Should the Valuation Date of January 31, 2017 be Changed?
[105] Marijana argues that the spoilation of records, discovered after Justice Shaw’s decision, new information, such as the terms of the 2018 lease between the corporations, and Eddy’s ongoing refusal to produce relevant information after the June 2020 hearing are an adequate basis on which I may change Justice Shaw’s decision on the valuation date.
[106] Her counsel adds that a January 31, 2017 valuation date is no longer equitable given the unprecedented rise in the value of real estate since 2017, and the fact that no one could have expected the Courts to close in 2020, or that this Trial of an Issue would not be heard until April of 2022.
[107] Eddy resists any change to the valuation date. He points out that Justice Shaw’s decision was not appealed, and that each party relied on the January 31, 2017 date to retain valuators and to conduct this Trial of an Issue.
[108] After considering both parties’ able arguments, I decline to decide the question of whether the valuation date of January 31, 2017 should be changed. Justice Ricchetti has left to the Trial Judge the decision of whether or not Justice Shaw’s Order should be set aside. I am not the Trial Judge. This proceeding was organized as a determination of the value of the Mareddy shares as of January 31, 2017, which in turn, was predicated on the parties’ December 2019 consent that Marijana would sell her shares to Eddy for a price to be determined by the Court.
Next Steps
[109] Rule 59.06(a) of the Rules of Civil Procedure permits a party to have an Order set aside or varied on the ground of fraud or of facts arising or discovered after the Order was made. The Rule further permits suspending the operation of an Order and obtaining relief other than that originally awarded.
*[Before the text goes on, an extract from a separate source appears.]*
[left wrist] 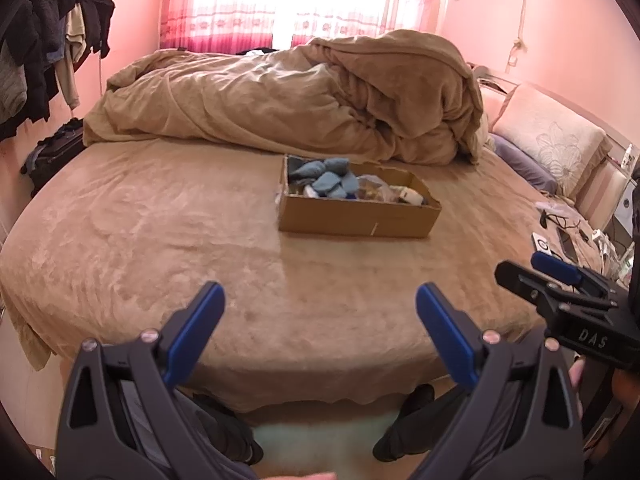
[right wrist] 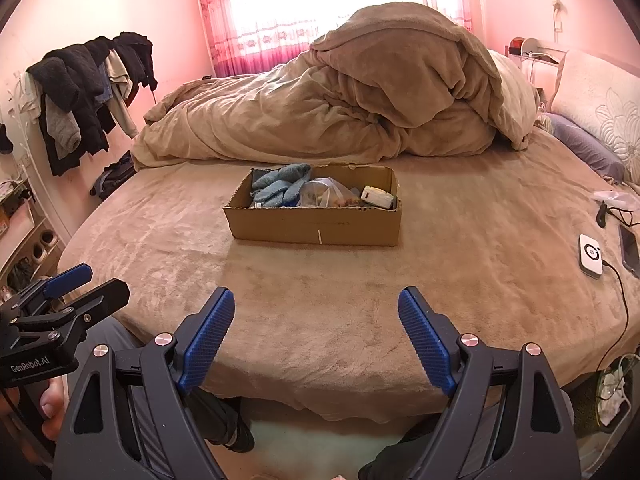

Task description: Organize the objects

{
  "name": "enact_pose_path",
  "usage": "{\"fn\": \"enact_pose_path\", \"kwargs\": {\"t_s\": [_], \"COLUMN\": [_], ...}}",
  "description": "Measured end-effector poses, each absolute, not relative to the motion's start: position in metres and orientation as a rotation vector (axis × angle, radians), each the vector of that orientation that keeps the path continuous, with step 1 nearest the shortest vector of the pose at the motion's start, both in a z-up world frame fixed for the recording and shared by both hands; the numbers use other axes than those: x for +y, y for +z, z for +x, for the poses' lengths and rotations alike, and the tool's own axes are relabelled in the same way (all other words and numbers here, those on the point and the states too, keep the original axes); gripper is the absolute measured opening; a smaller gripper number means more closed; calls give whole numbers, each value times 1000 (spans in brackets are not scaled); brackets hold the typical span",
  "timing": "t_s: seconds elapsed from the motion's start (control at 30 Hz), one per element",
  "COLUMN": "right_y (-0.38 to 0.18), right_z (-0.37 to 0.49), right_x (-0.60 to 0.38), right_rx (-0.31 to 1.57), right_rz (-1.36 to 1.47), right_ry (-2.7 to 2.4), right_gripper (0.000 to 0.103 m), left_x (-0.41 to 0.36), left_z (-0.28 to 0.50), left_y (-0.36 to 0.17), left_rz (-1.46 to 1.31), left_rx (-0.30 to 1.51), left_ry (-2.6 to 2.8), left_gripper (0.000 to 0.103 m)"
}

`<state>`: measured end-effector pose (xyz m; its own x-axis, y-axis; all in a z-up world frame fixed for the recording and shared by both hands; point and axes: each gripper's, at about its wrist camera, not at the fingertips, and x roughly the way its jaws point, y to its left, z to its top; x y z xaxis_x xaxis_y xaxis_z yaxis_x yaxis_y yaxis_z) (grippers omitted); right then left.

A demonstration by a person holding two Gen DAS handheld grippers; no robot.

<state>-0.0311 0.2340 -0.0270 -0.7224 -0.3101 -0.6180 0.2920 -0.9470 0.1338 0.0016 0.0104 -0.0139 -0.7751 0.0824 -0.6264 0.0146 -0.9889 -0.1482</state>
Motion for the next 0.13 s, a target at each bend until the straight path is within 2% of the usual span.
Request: {"fn": "enact_pose_path", "kwargs": {"t_s": [0.13], "right_y": [-28], "right_z": [-32], "right_x": [235], "right_rx": [-43], "right_rz": [959], "right_ry": [-2646], "right_gripper": [86], "left_x": [12], "left_z": [0], "left_y": [-15], "left_rz": [-1038], "left_rx": [-216], "left_ry": [2915], "left_gripper": [97]}}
[110] Should either party seek to set aside, vary, or suspend Justice Shaw’s December 17, 2020 Order or should Eddy fail to pay the amount for Marijana’s shares as determined in these reasons, the next step in the proceeding shall be a Pre-Trial on the remaining claims within this Application, which include each party’s claim for the winding up of Mareddy pursuant to Section 207 of the Business Corporations Act.
Costs
[111] The parties must attempt to resolve the issue of costs. If they are unsuccessful, written submissions are to be served and filed, with a copy emailed to my judicial assistant on the following timetable: submissions from the Applicant are due September 23, 2022. Respondent’s submissions are to be received by October 7, 2022. Reply submissions are to be received by October 14, 2022. Submissions may not exceed eight pages inclusive of a Costs Outline. Caselaw is to be hyperlinked within the body of the submission.
McGee J.
Released: 2022 09 06
COURT FILE NO.: CV-18-4479-00 & CV-15-5603-00
DATE: 2022 09 06
ONTARIO
SUPERIOR COURT OF JUSTICE
B E T W E E N:
Marijana Mudronja
Applicant
- and –
Eddy Mudronja and Mareddy Corporation
Respondents
REASONS FOR DECISION
McGee J.
Released: 2022 09 06
[^1] Justice Seppi’s decision of October 30, 2014 numbers the Mareddy shares at 600 for Eddy and 400 to Marijuna. The materials on this Trial of an issue count them as 40 and 60, and alternatively 4 and 6. The exact number of shares issued is not material as it is agreed that they are held 60/40. In this decision I will use the number of common shares as set out in Justice Seppi’s decision.
[^2] Inclusive of a minority discount.
[^3] At trial, Eddy did not argue that Marijana’s claim for oppression was statute barred by application of the Limitation Act, 2002, S.O. 2002,c 24.
[^4] As set out on page 7 of the July 30, 2021 report.